Day #271 in lockdown in Mumbai, India hotel…Where will we go for visa stamps while in South Africa?…

“Puerto Madryn (Spanish pronunciation: [ˈpweɾto ˈmaðɾin]Welsh: Porth Madryn) is a city in the province of Chubut in Argentina, Patagonia. It is the capital of the Biedma Department and has about 93,995 inhabitants according to the last census in 2010.”

We toured the oceanfront village on foot on this date in 2017.

Today’s photos are from this date in 2017 while visiting the port of call, Puerto Madryn, while on a South America cruise nearing the end. For more details, please click here.

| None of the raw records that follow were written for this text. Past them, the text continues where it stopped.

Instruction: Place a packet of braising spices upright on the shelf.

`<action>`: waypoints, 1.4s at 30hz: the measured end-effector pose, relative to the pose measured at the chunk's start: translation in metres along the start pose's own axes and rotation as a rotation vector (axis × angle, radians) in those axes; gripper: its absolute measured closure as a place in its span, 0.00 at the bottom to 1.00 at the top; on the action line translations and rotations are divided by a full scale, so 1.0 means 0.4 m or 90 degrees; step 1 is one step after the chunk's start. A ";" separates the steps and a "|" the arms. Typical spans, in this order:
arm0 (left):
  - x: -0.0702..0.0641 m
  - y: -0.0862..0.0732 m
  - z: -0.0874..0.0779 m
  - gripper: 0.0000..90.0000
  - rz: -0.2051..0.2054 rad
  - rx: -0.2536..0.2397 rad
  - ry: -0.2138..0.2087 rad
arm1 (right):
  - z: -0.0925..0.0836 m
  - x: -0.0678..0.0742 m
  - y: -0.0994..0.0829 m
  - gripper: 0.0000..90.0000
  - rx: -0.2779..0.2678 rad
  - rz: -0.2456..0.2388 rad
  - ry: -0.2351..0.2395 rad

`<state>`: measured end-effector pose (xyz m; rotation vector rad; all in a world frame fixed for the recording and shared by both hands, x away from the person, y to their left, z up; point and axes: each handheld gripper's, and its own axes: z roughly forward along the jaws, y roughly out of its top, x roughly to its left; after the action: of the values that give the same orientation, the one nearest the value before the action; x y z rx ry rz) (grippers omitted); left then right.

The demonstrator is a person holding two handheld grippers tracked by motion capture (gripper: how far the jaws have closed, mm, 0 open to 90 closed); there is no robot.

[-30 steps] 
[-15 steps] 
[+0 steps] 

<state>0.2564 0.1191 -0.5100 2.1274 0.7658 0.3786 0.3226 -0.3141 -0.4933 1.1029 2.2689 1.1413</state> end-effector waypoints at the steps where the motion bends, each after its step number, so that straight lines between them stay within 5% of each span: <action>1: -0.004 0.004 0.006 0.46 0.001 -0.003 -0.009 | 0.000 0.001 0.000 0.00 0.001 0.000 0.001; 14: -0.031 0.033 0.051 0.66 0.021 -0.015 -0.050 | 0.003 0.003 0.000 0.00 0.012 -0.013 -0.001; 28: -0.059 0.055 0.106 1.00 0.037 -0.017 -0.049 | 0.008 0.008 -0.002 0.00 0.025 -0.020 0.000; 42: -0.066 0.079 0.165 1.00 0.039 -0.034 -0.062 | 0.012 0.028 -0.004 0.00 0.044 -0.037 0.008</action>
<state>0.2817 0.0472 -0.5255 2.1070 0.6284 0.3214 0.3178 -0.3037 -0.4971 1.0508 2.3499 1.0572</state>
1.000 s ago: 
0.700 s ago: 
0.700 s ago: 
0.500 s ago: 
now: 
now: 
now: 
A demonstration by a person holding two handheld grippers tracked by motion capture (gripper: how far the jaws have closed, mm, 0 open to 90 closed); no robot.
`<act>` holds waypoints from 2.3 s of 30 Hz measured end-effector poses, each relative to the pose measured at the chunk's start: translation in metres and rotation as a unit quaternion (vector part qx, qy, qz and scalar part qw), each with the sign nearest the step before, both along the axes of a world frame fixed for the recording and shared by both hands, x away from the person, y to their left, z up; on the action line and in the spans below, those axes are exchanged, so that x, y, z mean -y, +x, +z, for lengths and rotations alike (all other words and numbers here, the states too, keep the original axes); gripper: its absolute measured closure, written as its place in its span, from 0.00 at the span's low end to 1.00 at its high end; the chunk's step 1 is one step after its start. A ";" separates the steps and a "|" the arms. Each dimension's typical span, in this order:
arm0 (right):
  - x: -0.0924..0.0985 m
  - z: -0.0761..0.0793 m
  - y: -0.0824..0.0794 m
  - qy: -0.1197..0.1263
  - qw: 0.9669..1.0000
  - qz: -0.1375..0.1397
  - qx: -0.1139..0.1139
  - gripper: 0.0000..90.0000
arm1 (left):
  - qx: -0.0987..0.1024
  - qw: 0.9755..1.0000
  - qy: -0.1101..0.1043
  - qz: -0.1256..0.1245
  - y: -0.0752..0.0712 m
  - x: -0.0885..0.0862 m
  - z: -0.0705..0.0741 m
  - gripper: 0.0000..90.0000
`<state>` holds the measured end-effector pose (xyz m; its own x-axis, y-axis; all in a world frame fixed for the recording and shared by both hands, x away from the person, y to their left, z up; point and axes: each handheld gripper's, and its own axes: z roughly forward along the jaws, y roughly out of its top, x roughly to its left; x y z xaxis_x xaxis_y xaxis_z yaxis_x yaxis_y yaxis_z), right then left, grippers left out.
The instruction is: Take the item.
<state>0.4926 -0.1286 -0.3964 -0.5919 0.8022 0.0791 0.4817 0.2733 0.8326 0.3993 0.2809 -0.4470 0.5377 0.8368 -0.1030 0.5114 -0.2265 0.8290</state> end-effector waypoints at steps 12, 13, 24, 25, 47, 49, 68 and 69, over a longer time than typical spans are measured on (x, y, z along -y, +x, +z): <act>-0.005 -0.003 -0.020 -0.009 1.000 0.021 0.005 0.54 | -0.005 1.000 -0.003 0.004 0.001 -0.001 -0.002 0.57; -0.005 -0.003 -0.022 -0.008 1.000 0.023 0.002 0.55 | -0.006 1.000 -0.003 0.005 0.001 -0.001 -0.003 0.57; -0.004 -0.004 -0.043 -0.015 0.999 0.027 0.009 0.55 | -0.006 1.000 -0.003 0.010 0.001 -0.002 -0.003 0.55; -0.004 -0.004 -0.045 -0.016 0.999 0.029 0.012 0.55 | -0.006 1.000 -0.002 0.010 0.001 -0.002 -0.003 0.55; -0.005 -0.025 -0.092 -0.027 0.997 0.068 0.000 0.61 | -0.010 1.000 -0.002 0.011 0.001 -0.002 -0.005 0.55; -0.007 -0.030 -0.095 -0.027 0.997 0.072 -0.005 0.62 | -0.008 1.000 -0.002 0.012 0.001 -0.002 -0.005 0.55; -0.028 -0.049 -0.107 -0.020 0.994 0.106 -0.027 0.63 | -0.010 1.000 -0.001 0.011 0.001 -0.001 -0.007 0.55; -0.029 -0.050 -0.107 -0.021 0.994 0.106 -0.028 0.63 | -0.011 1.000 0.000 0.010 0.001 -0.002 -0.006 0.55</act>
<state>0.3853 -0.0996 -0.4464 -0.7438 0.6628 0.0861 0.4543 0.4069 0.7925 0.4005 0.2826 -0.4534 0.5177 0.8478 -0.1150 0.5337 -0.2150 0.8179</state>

Unfortunately, as many of our long time readers are well aware, we can only stay in South Africa for 90 consecutive days. With our desire to stay in Marloth Park as long as possible over the next year, this will require that we leave the country and/or apply for an extension as often as three times.

Another abandoned seafaring boat on the beach in Puerto Madryn.

We have a cruise booked for next November, sailing out of Lisbon, Portugal, that sails along the western coast of Africa, ending in Cape Town, South Africa, enabling us to return to Marloth Park once again. Will this cruise be canceled? At this point, we have no idea.

If it is, we may want to stay in Africa longer, visiting other countries every three months for the visa stamp, allowing us to stay another 90-day segment at a time. Our three months on this upcoming trip for which we depart on January 12, 2021, arriving in Johannesburg before midnight, leaves us with the requirement of departing again by April 10, 2021, 89 days later. We leave a day earlier than the 90 days, in the event of a potential layover in Johannesburg that may take us into the 90th day.

This could have been a street in any beach town.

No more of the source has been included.